## EXERCISE REQUIREMENTS
Exclude the pictures and reproduce the remaining data exactly as written.

## RECORD EXCERPTS
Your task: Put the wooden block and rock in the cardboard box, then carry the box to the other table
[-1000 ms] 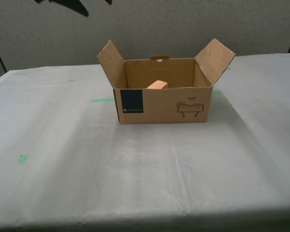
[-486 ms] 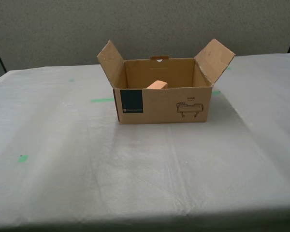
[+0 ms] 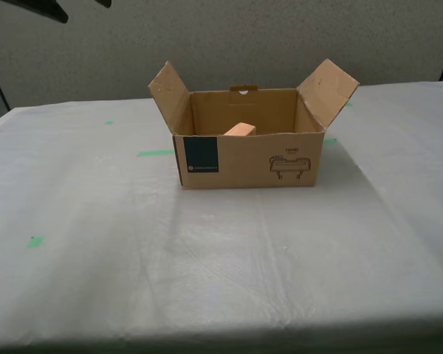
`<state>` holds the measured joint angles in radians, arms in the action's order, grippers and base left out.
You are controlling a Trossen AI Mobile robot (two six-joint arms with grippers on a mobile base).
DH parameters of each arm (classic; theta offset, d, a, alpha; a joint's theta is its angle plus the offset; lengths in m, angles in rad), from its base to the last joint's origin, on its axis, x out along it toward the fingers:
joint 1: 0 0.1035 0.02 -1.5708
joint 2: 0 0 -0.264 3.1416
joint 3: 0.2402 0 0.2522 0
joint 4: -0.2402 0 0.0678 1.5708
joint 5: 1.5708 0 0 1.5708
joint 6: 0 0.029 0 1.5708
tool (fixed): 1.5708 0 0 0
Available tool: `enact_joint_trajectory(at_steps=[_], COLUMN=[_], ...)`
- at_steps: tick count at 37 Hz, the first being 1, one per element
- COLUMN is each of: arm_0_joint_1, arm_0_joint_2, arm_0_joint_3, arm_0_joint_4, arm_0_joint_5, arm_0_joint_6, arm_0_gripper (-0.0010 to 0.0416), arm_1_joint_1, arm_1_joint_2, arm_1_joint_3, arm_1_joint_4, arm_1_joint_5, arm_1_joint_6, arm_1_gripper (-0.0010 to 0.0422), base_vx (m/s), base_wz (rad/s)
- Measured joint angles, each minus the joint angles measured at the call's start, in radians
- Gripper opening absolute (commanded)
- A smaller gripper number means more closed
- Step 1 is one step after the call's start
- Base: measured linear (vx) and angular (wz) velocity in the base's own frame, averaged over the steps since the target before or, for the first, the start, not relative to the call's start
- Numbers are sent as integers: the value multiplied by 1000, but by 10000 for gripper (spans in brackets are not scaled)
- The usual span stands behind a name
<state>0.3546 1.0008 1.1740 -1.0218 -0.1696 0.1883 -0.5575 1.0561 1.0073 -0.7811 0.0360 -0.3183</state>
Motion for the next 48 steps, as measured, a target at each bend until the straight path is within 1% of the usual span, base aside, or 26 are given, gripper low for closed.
enact_joint_trajectory(at_steps=[3, 8, 16, 20, 27, 33, 48], arm_0_joint_1=[0, 2, 3, 5, 6, 6, 6], arm_0_joint_2=[0, -10, -22, -22, -22, -22, -22], arm_0_joint_3=[-19, -82, -185, -216, -218, -211, -211], arm_0_joint_4=[-2, 1, 16, 24, 28, 29, 28], arm_0_joint_5=[0, 0, 0, 0, 0, 0, 0], arm_0_joint_6=[0, 1, 43, 50, 53, 70, 71], arm_0_gripper=[399, 398, 398, 398, 399, 398, 399], arm_1_joint_1=[0, 0, 0, 0, 0, 0, 0], arm_1_joint_2=[-32, -60, -61, -61, -61, -61, -61], arm_1_joint_3=[-49, -111, -147, -146, -147, -147, -147], arm_1_joint_4=[15, 26, 37, 56, 73, 73, 72], arm_1_joint_5=[0, 0, 0, 0, 0, 0, 0], arm_1_joint_6=[-12, -13, -13, -6, 3, 18, 21], arm_1_gripper=[302, 302, 302, 302, 302, 302, 302], base_vx=[0, 0, 0, 0, 0, 0, 0], base_wz=[0, 0, 0, 0, 0, 0, 0])
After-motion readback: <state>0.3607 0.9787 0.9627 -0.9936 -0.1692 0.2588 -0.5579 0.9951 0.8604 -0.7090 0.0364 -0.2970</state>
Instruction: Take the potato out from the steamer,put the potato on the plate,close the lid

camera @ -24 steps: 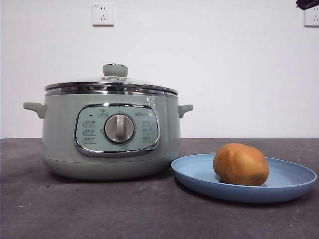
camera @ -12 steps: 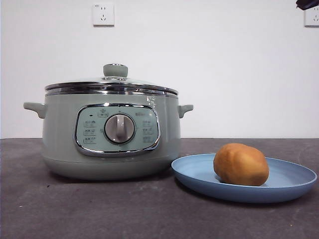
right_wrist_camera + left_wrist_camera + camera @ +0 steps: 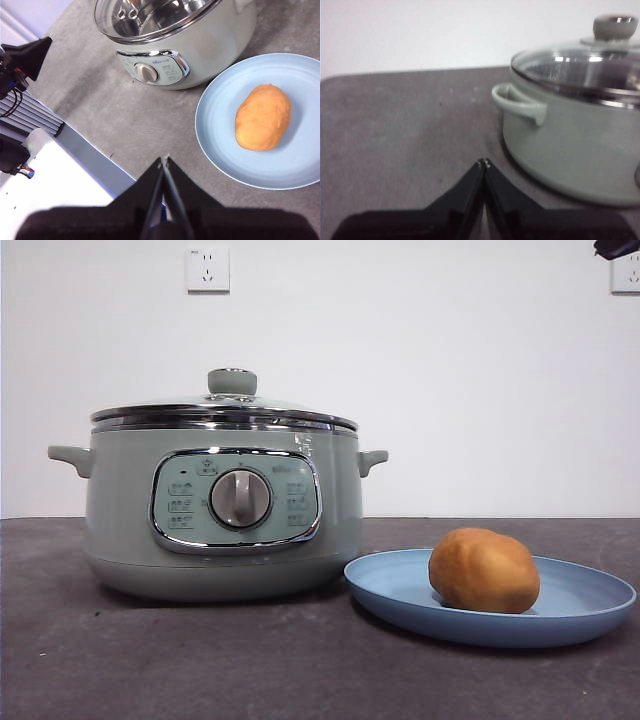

## EXERCISE RESPONSE
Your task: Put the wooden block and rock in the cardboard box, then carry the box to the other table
[-1000 ms] 
[-486 ms] 
[+0 ms] 
`<state>` holds the measured joint angles in radians, arms in the action's order, grippers and base left out.
You are controlling a Trossen AI Mobile robot (two six-joint arms with grippers on a mobile base).
DH parameters of each arm (classic; theta offset, d, a, alpha; a joint's theta is its angle plus the offset; lengths in m, angles in rad), from its base to the last joint's origin, on its axis, x out along it toward the fingers:
joint 1: 0 0.1035 0.02 -1.5708
joint 2: 0 0 -0.264 3.1416
joint 3: 0.2402 0 0.2522 0
joint 4: -0.2402 0 0.0678 1.5708
joint 5: 1.5708 0 0 1.5708
joint 6: 0 0.029 0 1.5708
tool (fixed): 1.5708 0 0 0
Available tool: `enact_joint_trajectory(at_steps=[_], COLUMN=[_], ...)`
- at_steps: tick count at 37 Hz, the first being 1, one per element
- COLUMN is each of: arm_0_joint_1, arm_0_joint_2, arm_0_joint_3, arm_0_joint_4, arm_0_joint_5, arm_0_joint_6, arm_0_gripper (-0.0010 to 0.0416), arm_1_joint_1, arm_1_joint_2, arm_1_joint_3, arm_1_joint_4, arm_1_joint_5, arm_1_joint_6, arm_1_gripper (-0.0010 to 0.0422), base_vx (m/s), base_wz (rad/s)
- Measured joint angles, each minus the joint angles measured at the call's start, in radians
- Gripper opening absolute (commanded)
- A smaller gripper number means more closed
- Step 1 is one step after the call's start
- Base: measured linear (vx) and angular (wz) velocity in the base's own frame, averaged over the steps since the target before or, for the first, the start, not relative to the call's start
- Numbers are sent as integers: the value multiplied by 1000, but by 10000 for gripper (spans in brackets are not scaled)
- The usual span stands behind a name
<state>0.3546 1.0008 1.1740 -1.0218 -0.1696 0.1883 -0.5575 1.0561 1.0073 -0.7811 0.0360 -0.3183</state>
Motion for the next 48 steps, as measured, a target at each bend until the straight path is within 1% of the usual span, base aside, or 26 are given, gripper low for closed.
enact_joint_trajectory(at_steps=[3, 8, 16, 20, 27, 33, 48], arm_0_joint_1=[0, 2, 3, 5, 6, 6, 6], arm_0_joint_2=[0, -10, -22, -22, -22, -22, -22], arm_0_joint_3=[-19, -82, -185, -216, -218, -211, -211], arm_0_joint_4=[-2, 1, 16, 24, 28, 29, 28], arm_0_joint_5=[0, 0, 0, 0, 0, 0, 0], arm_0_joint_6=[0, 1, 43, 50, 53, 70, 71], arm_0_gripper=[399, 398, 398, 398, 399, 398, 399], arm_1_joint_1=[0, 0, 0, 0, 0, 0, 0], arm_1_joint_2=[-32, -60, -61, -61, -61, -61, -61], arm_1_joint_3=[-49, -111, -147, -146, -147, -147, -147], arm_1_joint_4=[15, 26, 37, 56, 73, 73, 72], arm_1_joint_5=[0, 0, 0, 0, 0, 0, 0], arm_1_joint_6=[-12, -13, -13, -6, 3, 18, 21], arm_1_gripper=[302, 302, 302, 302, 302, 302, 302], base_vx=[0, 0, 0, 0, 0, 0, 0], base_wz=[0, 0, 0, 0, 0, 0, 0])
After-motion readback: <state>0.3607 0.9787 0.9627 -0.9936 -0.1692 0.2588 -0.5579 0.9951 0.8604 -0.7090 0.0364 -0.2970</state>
Instruction: Take the potato out from the steamer,put the potato on the plate,close the lid

camera @ -24 steps: 
camera @ -12 steps: 
right_wrist_camera + left_wrist_camera + camera @ +0 steps: 

The exercise requires no further answer.